SenseTime shifts to AI cloud and token-based model
💡Understand the strategic pivot of a major AI player from project-based revenue to a high-stakes token-based cloud model.
⚡ 30-Second TL;DR
What Changed
Generated 72.4% of revenue from generative AI services in 2025.
Why It Matters
Highlights the intense price war in the Chinese LLM market and the shift towards treating 'tokens' as the primary commodity.
What To Do Next
Monitor the pricing strategies of major Chinese AI cloud providers as they shift from project-based revenue to token-based utility models.
Key Points
- •Generated 72.4% of revenue from generative AI services in 2025.
- •Operates a massive AIDC with 4.04 million PetaFLOPS of computing power.
- •Launched a 'Token Plan' offering free model usage to compete with rising industry prices.
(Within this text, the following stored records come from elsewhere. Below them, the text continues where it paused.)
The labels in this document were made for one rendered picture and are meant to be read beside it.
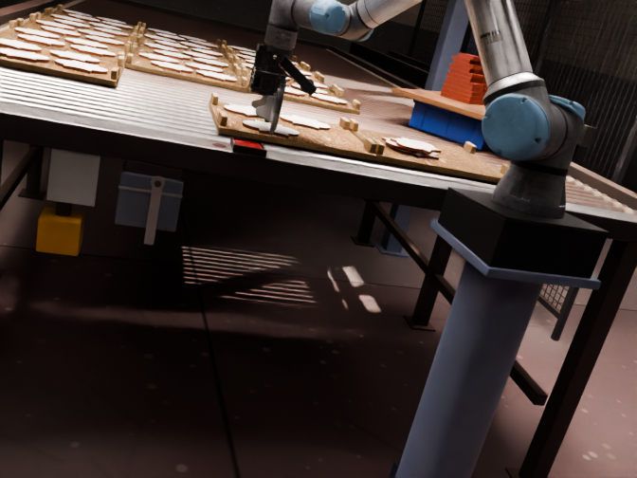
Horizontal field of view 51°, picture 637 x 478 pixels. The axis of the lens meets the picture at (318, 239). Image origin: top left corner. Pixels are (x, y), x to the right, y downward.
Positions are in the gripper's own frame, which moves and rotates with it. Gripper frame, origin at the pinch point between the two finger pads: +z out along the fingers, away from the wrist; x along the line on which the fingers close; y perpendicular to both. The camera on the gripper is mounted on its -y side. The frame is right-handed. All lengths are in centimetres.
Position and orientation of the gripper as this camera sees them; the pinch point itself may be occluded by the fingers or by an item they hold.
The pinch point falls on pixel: (270, 128)
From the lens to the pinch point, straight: 172.0
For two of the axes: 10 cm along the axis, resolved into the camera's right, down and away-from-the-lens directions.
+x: 1.9, 3.7, -9.1
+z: -2.3, 9.2, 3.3
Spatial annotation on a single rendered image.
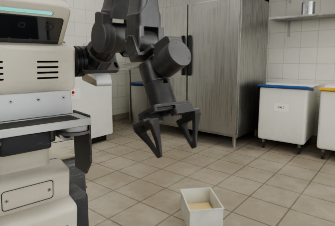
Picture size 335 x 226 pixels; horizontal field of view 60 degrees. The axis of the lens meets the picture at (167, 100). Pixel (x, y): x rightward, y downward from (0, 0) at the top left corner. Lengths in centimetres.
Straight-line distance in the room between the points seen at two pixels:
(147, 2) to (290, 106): 294
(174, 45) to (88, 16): 426
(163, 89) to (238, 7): 286
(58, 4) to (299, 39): 361
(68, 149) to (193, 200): 125
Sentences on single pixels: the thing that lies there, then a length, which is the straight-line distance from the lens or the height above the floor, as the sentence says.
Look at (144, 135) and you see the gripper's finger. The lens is 60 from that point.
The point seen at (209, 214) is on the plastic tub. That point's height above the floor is 12.
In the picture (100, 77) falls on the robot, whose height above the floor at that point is 100.
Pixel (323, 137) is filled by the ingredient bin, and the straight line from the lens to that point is 344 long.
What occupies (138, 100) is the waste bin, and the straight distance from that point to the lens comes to 484.
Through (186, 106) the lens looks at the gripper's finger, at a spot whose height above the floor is 95.
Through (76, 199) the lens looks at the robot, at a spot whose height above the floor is 61.
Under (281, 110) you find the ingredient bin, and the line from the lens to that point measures 350.
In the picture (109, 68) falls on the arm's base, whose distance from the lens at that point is 86.
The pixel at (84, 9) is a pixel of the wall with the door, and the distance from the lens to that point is 478.
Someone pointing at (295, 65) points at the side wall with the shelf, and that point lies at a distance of 410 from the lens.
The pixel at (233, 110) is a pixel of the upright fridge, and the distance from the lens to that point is 344.
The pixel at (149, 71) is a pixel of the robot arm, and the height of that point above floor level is 103.
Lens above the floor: 105
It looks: 8 degrees down
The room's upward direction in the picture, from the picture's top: straight up
- •Financial turnaround is partially attributed to one-time asset divestments.
🧠 Deep Insight
AI-generated analysis for this event — not the original article.
🔑 Enhanced Key Takeaways
- •SenseTime's 'SenseCore' infrastructure has been upgraded to support multi-modal training at scale, specifically optimizing for the 'SenseNova' 5.5 and 6.0 model series.
- •The company has faced significant regulatory scrutiny regarding data privacy compliance in international markets, leading to a strategic focus on 'sovereign AI' solutions for domestic enterprise clients.
- •To mitigate the high operational costs of its AIDC, SenseTime has integrated proprietary liquid cooling and energy-efficient scheduling algorithms that reportedly reduce power consumption by 15%.
- •The 'Token Plan' strategy is a direct response to the 'price war' initiated by major Chinese cloud providers like Alibaba Cloud and Baidu, who slashed API prices by over 90% in early 2026.
- •SenseTime has shifted its R&D focus toward 'Agentic AI' workflows, aiming to move beyond simple text generation to autonomous task execution for industrial automation.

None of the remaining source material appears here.